━━ DATASET ENTRIES
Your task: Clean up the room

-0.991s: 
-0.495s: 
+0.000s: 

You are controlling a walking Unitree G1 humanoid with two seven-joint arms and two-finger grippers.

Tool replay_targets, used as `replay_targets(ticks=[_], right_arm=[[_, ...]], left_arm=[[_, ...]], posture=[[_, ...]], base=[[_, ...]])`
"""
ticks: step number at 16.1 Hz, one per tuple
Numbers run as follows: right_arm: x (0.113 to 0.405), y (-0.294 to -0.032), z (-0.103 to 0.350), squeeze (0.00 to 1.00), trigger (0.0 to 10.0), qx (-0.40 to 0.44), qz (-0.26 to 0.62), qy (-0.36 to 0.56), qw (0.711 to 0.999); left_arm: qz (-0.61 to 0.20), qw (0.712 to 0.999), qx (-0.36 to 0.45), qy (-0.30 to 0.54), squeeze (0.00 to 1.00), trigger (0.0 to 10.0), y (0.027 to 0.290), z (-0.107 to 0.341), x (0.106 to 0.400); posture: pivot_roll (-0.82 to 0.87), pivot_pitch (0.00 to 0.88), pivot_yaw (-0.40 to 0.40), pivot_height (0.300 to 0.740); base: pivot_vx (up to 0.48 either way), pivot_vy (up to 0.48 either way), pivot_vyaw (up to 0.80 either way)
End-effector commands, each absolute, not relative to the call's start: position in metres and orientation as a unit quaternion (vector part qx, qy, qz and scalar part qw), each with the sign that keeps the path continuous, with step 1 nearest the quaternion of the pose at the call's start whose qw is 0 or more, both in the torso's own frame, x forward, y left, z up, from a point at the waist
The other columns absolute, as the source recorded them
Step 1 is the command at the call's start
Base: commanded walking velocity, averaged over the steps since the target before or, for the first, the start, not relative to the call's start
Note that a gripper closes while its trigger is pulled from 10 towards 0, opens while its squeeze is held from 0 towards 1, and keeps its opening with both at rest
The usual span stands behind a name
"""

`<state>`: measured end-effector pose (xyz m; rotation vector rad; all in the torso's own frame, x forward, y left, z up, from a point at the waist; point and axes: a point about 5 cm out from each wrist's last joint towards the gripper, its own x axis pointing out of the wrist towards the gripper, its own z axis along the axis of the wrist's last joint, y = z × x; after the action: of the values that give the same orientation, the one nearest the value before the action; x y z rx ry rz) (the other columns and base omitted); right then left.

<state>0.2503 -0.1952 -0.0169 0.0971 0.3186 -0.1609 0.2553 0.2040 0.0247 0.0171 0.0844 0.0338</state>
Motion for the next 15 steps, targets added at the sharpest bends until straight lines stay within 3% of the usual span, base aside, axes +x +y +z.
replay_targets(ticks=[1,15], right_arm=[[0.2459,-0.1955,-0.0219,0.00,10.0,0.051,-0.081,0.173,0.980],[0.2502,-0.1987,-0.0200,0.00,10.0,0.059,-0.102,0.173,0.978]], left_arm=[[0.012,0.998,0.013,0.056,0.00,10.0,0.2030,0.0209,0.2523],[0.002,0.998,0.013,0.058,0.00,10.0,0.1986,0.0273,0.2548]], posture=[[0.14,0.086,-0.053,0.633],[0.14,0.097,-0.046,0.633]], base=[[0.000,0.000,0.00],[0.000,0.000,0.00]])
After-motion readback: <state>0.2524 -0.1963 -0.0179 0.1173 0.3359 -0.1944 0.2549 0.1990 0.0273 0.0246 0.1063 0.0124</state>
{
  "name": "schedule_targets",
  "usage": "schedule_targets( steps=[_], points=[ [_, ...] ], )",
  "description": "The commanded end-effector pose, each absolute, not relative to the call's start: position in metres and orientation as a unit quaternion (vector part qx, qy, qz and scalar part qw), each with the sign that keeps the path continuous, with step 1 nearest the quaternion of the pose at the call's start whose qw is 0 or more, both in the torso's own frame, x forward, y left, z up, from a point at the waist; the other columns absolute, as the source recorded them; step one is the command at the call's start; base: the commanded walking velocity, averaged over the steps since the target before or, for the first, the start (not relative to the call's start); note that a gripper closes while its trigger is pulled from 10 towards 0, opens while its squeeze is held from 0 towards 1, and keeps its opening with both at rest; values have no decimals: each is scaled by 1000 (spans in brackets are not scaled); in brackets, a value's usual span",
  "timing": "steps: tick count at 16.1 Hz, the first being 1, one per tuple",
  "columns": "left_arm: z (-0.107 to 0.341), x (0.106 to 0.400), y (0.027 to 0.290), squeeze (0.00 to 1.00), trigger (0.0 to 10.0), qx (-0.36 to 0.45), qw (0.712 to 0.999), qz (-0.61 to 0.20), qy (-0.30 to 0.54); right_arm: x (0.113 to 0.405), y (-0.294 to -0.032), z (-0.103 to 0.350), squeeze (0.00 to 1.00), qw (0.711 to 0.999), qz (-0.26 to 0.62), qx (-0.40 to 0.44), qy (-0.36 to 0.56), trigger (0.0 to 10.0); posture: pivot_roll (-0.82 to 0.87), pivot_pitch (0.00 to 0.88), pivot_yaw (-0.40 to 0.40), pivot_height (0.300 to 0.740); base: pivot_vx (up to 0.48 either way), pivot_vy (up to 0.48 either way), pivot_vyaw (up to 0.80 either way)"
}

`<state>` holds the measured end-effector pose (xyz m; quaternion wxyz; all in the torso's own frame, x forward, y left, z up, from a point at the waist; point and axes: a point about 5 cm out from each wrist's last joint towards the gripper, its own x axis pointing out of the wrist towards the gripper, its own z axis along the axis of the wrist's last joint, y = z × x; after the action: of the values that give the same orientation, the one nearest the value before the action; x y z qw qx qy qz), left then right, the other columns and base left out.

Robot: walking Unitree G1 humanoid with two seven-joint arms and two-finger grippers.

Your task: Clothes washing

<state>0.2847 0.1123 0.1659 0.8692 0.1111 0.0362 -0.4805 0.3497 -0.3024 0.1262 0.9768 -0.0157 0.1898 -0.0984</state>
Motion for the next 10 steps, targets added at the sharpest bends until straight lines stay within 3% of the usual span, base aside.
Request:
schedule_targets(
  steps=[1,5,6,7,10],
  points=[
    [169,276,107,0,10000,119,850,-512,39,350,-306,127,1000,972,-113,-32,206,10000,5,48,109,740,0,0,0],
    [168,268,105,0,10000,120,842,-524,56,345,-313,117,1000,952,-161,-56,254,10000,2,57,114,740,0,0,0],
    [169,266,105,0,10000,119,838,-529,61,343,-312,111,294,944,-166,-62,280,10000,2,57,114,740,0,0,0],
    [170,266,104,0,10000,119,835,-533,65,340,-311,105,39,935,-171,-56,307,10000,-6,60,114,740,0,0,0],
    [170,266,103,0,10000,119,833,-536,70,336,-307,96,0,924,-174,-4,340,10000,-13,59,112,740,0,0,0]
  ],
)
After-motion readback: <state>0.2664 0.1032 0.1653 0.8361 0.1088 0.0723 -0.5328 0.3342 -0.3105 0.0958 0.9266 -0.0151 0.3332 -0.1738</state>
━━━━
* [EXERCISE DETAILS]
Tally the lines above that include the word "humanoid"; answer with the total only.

* [WORKED SOLUTION]
2